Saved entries
--

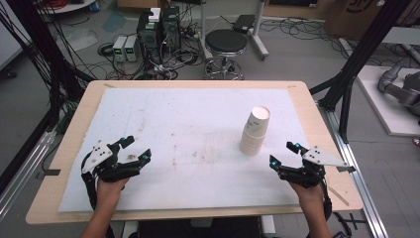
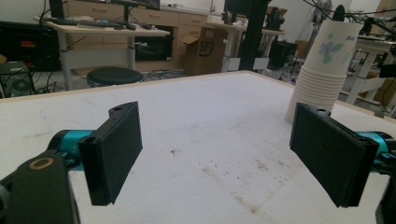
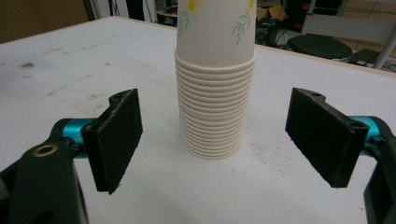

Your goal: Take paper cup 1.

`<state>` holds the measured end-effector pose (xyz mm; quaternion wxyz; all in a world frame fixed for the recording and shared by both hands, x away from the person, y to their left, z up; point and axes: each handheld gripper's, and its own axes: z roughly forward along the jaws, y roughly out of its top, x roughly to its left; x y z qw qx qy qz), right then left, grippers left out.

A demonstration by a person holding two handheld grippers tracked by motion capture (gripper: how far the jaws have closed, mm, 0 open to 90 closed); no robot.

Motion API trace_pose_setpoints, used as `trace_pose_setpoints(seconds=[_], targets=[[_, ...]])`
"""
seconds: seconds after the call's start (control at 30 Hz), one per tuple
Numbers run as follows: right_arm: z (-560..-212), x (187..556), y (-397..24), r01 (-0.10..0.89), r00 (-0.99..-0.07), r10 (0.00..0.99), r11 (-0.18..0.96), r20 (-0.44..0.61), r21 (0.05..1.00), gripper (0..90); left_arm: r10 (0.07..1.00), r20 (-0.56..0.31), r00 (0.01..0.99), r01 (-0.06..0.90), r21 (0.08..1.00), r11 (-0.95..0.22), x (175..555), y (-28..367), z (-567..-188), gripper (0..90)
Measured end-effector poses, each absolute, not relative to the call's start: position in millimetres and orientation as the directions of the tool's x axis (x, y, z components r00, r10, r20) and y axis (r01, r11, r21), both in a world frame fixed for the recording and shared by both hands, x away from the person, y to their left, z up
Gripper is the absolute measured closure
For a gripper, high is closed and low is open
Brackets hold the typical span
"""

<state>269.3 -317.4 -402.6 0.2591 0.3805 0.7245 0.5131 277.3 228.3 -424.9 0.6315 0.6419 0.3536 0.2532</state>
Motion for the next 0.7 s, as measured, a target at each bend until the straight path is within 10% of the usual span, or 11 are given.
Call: trace_pose_setpoints(seconds=[0.7], targets=[[-396.3, 265.2, -314.9, 0.271, -0.587, 0.808, 0.148, 0.042, 0.951, 19.3, 0.754, -0.125, 0.645, 0.142, 0.989, 0.043, 272.3, 223.9, -424.8, 16.6]])
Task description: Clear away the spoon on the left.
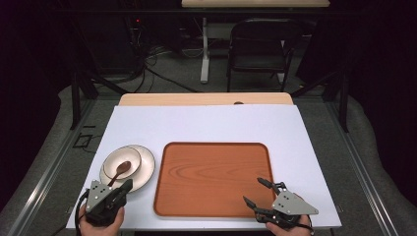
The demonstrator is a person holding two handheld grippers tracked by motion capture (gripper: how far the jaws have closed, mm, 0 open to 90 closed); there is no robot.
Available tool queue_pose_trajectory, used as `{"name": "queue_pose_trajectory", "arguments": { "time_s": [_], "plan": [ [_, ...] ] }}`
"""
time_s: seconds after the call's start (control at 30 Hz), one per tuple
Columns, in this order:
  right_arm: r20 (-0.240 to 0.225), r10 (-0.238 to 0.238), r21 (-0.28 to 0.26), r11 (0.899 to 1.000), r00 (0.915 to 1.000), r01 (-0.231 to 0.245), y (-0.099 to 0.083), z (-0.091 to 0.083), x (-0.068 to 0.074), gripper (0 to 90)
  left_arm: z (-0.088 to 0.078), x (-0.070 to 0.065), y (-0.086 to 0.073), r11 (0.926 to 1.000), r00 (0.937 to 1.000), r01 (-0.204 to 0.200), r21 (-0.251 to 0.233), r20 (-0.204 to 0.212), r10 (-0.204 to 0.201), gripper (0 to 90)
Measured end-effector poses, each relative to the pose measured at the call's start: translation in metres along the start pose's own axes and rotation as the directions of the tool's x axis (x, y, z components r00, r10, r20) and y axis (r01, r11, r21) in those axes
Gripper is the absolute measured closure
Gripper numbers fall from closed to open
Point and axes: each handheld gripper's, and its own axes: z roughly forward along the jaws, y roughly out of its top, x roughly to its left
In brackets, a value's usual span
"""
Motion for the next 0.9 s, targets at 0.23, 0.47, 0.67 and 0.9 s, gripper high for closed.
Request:
{"name": "queue_pose_trajectory", "arguments": {
  "time_s": [0.23, 0.47, 0.67, 0.9],
  "plan": [
    [0.0, -0.001, 0.001, 1.0, 1.0, 0.001, 0.0, 0.0, 0.0, 29.7, -0.006, 0.011, -0.006, 0.9996, 0.9991, 0.024, 0.018, -0.035, -0.023, 90.0],
    [0.001, -0.002, 0.001, 1.0, 1.0, 0.002, 0.0, 0.001, 0.0, 29.7, -0.008, 0.017, -0.01, 0.9989, 0.9975, 0.035, 0.032, -0.063, -0.033, 90.0],
    [0.0, 0.0, 0.001, 1.0, 1.0, 0.0, 0.0, 0.0, 0.0, 29.8, -0.009, 0.021, -0.01, 0.9988, 0.9959, 0.038, 0.031, -0.083, -0.036, 90.0],
    [-0.003, 0.001, 0.003, 1.0, 1.0, -0.001, 0.0, 0.002, 0.001, 29.7, -0.011, 0.029, -0.011, 0.9984, 0.9933, 0.05, 0.026, -0.105, -0.047, 90.0]
  ]
}}
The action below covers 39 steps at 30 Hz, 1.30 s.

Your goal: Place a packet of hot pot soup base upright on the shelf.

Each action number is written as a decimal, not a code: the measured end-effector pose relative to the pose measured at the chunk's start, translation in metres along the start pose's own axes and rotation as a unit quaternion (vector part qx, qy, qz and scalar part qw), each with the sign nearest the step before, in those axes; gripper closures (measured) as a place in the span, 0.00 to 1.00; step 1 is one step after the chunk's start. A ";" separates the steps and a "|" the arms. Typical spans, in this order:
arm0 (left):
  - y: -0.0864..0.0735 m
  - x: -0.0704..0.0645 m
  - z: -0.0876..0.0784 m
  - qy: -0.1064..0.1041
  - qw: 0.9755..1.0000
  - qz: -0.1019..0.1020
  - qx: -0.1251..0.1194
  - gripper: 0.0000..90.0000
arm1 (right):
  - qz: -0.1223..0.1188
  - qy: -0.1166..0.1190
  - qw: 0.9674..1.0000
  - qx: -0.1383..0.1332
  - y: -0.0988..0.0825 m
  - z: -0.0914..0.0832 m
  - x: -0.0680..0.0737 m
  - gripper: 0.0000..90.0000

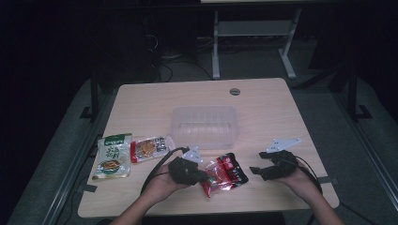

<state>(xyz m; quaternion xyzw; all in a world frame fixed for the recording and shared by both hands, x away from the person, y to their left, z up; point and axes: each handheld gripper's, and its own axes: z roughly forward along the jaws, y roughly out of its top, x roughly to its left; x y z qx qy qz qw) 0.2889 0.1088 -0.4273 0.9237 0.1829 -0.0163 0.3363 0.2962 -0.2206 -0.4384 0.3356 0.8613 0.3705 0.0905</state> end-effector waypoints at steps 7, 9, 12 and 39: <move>-0.013 0.005 0.008 0.005 0.999 -0.005 0.033 0.96 | 0.001 -0.001 1.000 0.001 0.000 0.000 0.000 0.32; -0.015 0.006 0.009 0.013 0.999 -0.008 0.037 0.97 | 0.000 -0.001 1.000 0.000 0.000 0.000 0.000 0.32; -0.019 0.008 0.011 0.025 0.998 -0.007 0.054 0.97 | -0.001 -0.003 1.000 -0.001 0.000 0.000 0.000 0.31; -0.003 0.004 0.022 0.020 0.999 0.011 0.038 1.00 | 0.016 0.021 0.999 -0.022 0.003 -0.001 0.002 0.30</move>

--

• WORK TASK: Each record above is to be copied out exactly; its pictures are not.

• RESPONSE AREA:
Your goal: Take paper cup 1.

`<state>` holds the measured end-effector pose (xyz mm; quaternion wxyz; all in a world frame fixed for the recording and shared by both hands, x away from the person, y to their left, z up; point and axes: each handheld gripper's, and its own axes: z roughly forward along the jaws, y roughly out of its top, x roughly to its left; x y z qw qx qy qz), right then left, grippers left out.

A demonstration by a person holding two handheld grippers tracked by motion capture (gripper: how far the jaws have closed, mm, 0 open to 90 closed); no robot.

Motion API trace_pose_setpoints, used as `trace_pose_setpoints(seconds=[_], targets=[[_, ...]])`
"""
seconds: seconds after the call's start (control at 30 Hz), one per tuple
Numbers run as follows: right_arm: z (-560..-212), x (187..556), y (-397..24), r01 (-0.10..0.89), r00 (-0.99..-0.07), r10 (0.00..0.99), r11 (-0.18..0.96), r20 (-0.44..0.61), r21 (0.05..1.00), gripper (0..90); left_arm: r10 (0.07..1.00), r20 (-0.56..0.31), r00 (0.01..0.99), r01 (-0.06..0.90), r21 (0.08..1.00), r11 (-0.95..0.22), x (175..555), y (-28..367), z (-567..-188), gripper (0..90)
Measured end-effector poses, each absolute, not relative to the call's start: position in millimetres and orientation as the directions of the tool's x axis (x, y, z components r00, r10, r20) and y axis (r01, r11, r21), both in a world frame fixed for the recording and shared by both hands, x away from the person, y to their left, z up
Gripper is the absolute measured closure
For a gripper, high is closed and low is open
Brackets hold the typical span
"""

<state>269.3 -317.4 -402.6 0.2591 0.3805 0.7245 0.5131 277.3 228.3 -424.9 0.6315 0.6419 0.3536 0.2532</state>
Motion for the next 0.7 s, as measured, a target at each bend until the straight path is within 10% of the usual span, or 11 are given.
Call: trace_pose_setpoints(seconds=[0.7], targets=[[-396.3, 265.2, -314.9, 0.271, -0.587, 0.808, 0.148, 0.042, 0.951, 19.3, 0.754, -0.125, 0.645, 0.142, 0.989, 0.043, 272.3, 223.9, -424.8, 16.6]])
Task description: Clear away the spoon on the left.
The demonstrator is a person holding two handheld grippers tracked by motion capture (gripper: how far the jaws have closed, mm, 0 open to 90 closed); there is no robot.
Available tool queue_pose_trajectory, used as `{"name": "queue_pose_trajectory", "arguments": { "time_s": [_], "plan": [ [_, ...] ] }}`
"""
time_s: seconds after the call's start (control at 30 Hz), one per tuple
Columns, in this order:
  right_arm: r20 (-0.240 to 0.225), r10 (-0.238 to 0.238), r21 (-0.28 to 0.26), r11 (0.899 to 1.000), r00 (0.915 to 1.000), r01 (-0.231 to 0.245), y (-0.099 to 0.083), z (-0.091 to 0.083), x (-0.068 to 0.074), gripper (0 to 90)
  left_arm: z (-0.088 to 0.078), x (-0.070 to 0.065), y (-0.086 to 0.073), r11 (0.926 to 1.000), r00 (0.937 to 1.000), r01 (-0.204 to 0.200), r21 (-0.251 to 0.233), r20 (-0.204 to 0.212), r10 (-0.204 to 0.201), gripper (0 to 90)
Measured end-effector poses, each relative to the pose measured at the call's start: translation in metres along the start pose's own axes and rotation as the directions of the tool's x axis (x, y, z components r00, r10, r20) and y axis (r01, r11, r21) in those axes
Gripper is the absolute measured closure
Gripper numbers fall from closed to open
Point and axes: each handheld gripper's, and its own axes: z roughly forward along the jaws, y roughly out of its top, x roughly to its left
In brackets, a value's usual span
"""
Motion for the next 0.9 s, targets at 0.23, 0.47, 0.67 and 0.9 s, gripper high for closed.
Request:
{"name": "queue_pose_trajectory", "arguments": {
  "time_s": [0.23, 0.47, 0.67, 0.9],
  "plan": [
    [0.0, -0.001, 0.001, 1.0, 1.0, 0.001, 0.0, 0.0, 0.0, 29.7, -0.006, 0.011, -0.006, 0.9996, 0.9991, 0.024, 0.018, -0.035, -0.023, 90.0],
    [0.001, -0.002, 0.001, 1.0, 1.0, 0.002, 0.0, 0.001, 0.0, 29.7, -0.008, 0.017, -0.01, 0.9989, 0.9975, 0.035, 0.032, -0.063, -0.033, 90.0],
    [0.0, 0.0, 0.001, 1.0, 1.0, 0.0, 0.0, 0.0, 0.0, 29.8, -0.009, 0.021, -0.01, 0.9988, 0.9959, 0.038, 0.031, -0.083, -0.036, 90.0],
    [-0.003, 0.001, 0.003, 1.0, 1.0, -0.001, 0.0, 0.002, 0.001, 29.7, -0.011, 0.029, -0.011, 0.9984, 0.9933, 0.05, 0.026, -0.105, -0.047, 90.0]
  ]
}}
The action below covers 39 steps at 30 Hz, 1.30 s.

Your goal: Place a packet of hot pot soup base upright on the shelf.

Each action number is written as a decimal, not a code: the measured end-effector pose relative to the pose measured at the chunk's start, translation in metres along the start pose's own axes and rotation as a unit quaternion (vector part qx, qy, qz and scalar part qw), each with the sign nearest the step before, in those axes; gripper closures (measured) as a place in the span, 0.00 to 1.00; step 1 is one step after the chunk's start. A ";" separates the steps and a "|" the arms. Typical spans, in this order:
arm0 (left):
  - y: -0.0864..0.0735 m
  - x: -0.0704..0.0645 m
  - z: -0.0876..0.0784 m
  - qy: -0.1064..0.1041
  - qw: 0.9755..1.0000
  - qz: -0.1019..0.1020
  - qx: -0.1251..0.1194
  - gripper: 0.0000..90.0000
arm1 (right):
  - qz: -0.1223..0.1188
  - qy: -0.1166..0.1190
  - qw: 0.9674..1.0000
  - qx: -0.1383..0.1332
  - y: -0.0988..0.0825 m
  - z: -0.0914..0.0832 m
  - x: -0.0680..0.0737 m
  - gripper: 0.0000..90.0000


<state>(xyz m; quaternion xyzw; all in a world frame fixed for the recording and shared by both hands, x away from the person, y to their left, z up; point and axes: each handheld gripper's, and its own axes: z roughly forward along the jaws, y roughly out of its top, x roughly to its left; x y z qx qy qz qw) 0.2889 0.1088 -0.4273 0.9237 0.1829 -0.0163 0.3363 0.2962 -0.2206 -0.4384 0.3356 0.8613 0.3705 0.0905</state> end-effector waypoints at steps 7, 9, 12 and 39: <move>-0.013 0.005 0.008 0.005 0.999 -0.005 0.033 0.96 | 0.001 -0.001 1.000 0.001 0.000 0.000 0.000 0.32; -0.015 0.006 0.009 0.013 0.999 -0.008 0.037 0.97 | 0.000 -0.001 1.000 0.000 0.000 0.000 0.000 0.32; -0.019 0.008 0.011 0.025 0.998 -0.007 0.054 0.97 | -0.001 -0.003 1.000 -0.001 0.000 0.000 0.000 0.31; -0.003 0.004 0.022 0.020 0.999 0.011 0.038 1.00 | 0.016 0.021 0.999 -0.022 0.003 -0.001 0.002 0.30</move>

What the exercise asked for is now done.